Task goal
When you write out the records, keep every word exact and drop the pictures.

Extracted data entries
--

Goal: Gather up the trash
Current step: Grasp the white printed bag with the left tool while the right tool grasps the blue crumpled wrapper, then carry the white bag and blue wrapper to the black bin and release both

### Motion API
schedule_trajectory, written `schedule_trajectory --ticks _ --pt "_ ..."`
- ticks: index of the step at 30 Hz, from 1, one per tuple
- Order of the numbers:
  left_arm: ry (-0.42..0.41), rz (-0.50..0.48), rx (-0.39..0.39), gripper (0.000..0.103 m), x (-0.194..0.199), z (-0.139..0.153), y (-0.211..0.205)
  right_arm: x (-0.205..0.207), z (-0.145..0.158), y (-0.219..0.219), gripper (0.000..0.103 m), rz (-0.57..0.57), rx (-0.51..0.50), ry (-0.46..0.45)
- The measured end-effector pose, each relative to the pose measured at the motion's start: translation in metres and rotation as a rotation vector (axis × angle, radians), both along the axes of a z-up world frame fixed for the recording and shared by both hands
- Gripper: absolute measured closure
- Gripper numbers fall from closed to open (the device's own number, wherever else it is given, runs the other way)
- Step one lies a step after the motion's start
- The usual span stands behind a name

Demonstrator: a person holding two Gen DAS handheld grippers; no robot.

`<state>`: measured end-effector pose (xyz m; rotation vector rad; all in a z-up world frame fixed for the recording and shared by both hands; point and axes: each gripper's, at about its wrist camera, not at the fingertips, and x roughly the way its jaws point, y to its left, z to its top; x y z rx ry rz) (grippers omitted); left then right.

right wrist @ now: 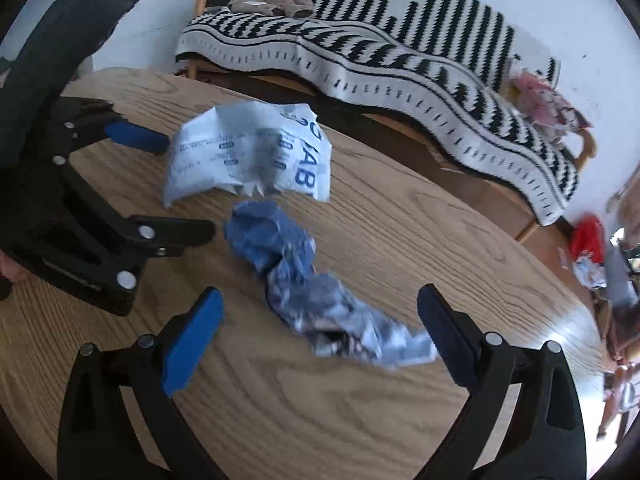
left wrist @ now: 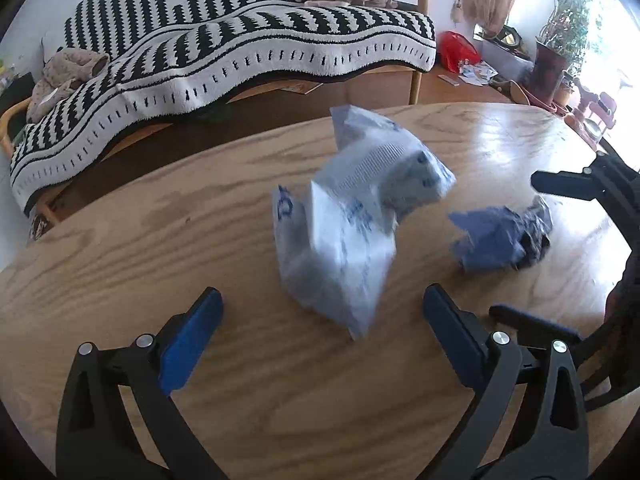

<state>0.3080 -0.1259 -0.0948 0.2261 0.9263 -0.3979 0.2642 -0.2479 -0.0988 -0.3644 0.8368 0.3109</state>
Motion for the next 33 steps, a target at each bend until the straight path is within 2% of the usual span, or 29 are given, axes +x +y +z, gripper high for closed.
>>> schedule_trajectory --ticks 2,4,5,6,7,9,11,14,19,25,29,33 --pt "0.0 0.001 -0.001 0.006 0.008 0.0 -0.001 0.005 0.0 -0.001 0.015 0.008 0.04 0.028" --pt "-0.001 0.005 -0.003 0.007 0.01 0.0 -0.001 0.006 0.001 -0.004 0.046 0.004 0.072 0.033" --pt "-0.004 0.005 -0.003 0.007 0.011 0.0 -0.001 0.006 0.003 -0.005 0.053 -0.002 0.08 0.033" --pt "-0.007 0.004 -0.004 0.013 0.01 0.001 -0.002 0.004 0.003 -0.005 0.057 -0.007 0.087 0.036" --pt "-0.022 0.0 -0.009 0.033 0.008 0.003 -0.002 0.001 0.003 -0.005 0.059 -0.011 0.088 0.034" --pt "-0.049 -0.006 -0.016 0.059 0.002 0.007 -0.001 -0.01 0.004 -0.003 0.061 -0.022 0.086 0.031" --pt "-0.049 -0.01 -0.019 0.063 -0.007 0.007 0.0 -0.026 0.004 -0.004 0.061 -0.051 0.095 0.032" --pt "-0.048 -0.015 -0.026 0.064 -0.027 0.007 0.005 -0.067 0.008 -0.011 0.062 -0.117 0.138 0.051" --pt "-0.041 -0.019 -0.03 0.065 -0.089 0.012 0.017 -0.16 0.016 -0.02 0.062 -0.214 0.166 0.068" --pt "-0.047 -0.05 -0.039 0.065 -0.178 0.039 0.019 -0.262 0.033 -0.026 0.062 -0.309 0.192 0.071" --pt "-0.063 -0.072 -0.056 0.065 -0.228 0.058 0.014 -0.31 0.049 -0.038 0.062 -0.362 0.212 0.04" --pt "-0.056 -0.091 -0.078 0.065 -0.264 0.063 0.01 -0.345 0.06 -0.056 0.062 -0.42 0.251 0.01"
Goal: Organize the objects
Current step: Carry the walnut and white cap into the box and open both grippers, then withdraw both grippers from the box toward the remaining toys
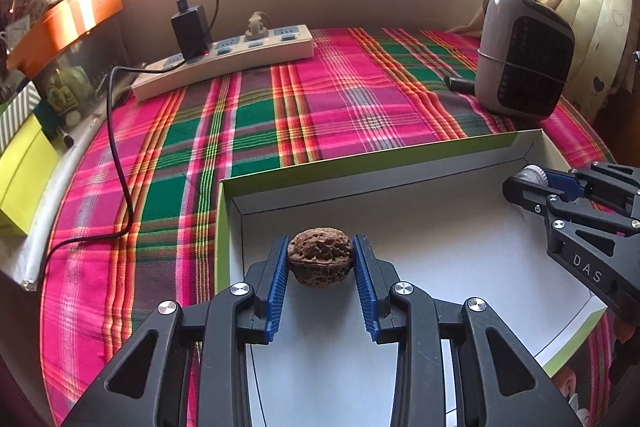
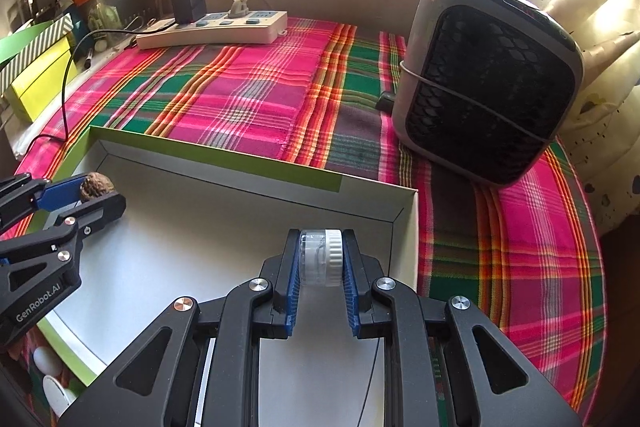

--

Exercise result
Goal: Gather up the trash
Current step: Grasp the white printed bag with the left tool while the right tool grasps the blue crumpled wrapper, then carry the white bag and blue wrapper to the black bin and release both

### Motion API
schedule_trajectory, written `schedule_trajectory --ticks _ --pt "_ ..."`
- ticks: index of the step at 30 Hz, from 1, one per tuple
- Order of the numbers:
  left_arm: ry (-0.42..0.41), rz (-0.50..0.48), rx (-0.39..0.39), gripper (0.000..0.103 m), x (-0.194..0.199), z (-0.139..0.153), y (-0.211..0.205)
  right_arm: x (-0.205..0.207), z (-0.145..0.158), y (-0.219..0.219), gripper (0.000..0.103 m), rz (-0.57..0.57), rx (-0.51..0.50), ry (-0.46..0.45)
- The measured end-effector pose, each relative to the pose measured at the motion's start: translation in metres and rotation as a rotation vector (axis × angle, radians), both along the axes of a z-up world frame fixed for the recording and shared by both hands
- Gripper: absolute measured closure
- Gripper numbers fall from closed to open (the device's own number, wherever else it is given, runs the other way)
- Step one lies a step after the motion's start
- The usual span stands behind a name

Demonstrator: a person holding two Gen DAS handheld grippers; no robot.

`<state>`: measured end-effector pose (xyz m; rotation vector rad; all in a z-up world frame fixed for the recording and shared by both hands; point and axes: each gripper's, at about its wrist camera, not at the fingertips, and x roughly the way its jaws point, y to its left, z to its top; x y z rx ry rz) (grippers omitted); left then right.

right wrist @ now: 
left wrist @ now: 

<state>0.3080 -0.1259 -0.0948 0.2261 0.9263 -0.3979 0.2642 -0.2479 -0.0988 -0.3644 0.8368 0.3109</state>
Motion for the next 33 steps, a target at each bend until the straight path is within 2% of the usual span, or 29 are given, axes +x +y +z, gripper high for closed.
>>> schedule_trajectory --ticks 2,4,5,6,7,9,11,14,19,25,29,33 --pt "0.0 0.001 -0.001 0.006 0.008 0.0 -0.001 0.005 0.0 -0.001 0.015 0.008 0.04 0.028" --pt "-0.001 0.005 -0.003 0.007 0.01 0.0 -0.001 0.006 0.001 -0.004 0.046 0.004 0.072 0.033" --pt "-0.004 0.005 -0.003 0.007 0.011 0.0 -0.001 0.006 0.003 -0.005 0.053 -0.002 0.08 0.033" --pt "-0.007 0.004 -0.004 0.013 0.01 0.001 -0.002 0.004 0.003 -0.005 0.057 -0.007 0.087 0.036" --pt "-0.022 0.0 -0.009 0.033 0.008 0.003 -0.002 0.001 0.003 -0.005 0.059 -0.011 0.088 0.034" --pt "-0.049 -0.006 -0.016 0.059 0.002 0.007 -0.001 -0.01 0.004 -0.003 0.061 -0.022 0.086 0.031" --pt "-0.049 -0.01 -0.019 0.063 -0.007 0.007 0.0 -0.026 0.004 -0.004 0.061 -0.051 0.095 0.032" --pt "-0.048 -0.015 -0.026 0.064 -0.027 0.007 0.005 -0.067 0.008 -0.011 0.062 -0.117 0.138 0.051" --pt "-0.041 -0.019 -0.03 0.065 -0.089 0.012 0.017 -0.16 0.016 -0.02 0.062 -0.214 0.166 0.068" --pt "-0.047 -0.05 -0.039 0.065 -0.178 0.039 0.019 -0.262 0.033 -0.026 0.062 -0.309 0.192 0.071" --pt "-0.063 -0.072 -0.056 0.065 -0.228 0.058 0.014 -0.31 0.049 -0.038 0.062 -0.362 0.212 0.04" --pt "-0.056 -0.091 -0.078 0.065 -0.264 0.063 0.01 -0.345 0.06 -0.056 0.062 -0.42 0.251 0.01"
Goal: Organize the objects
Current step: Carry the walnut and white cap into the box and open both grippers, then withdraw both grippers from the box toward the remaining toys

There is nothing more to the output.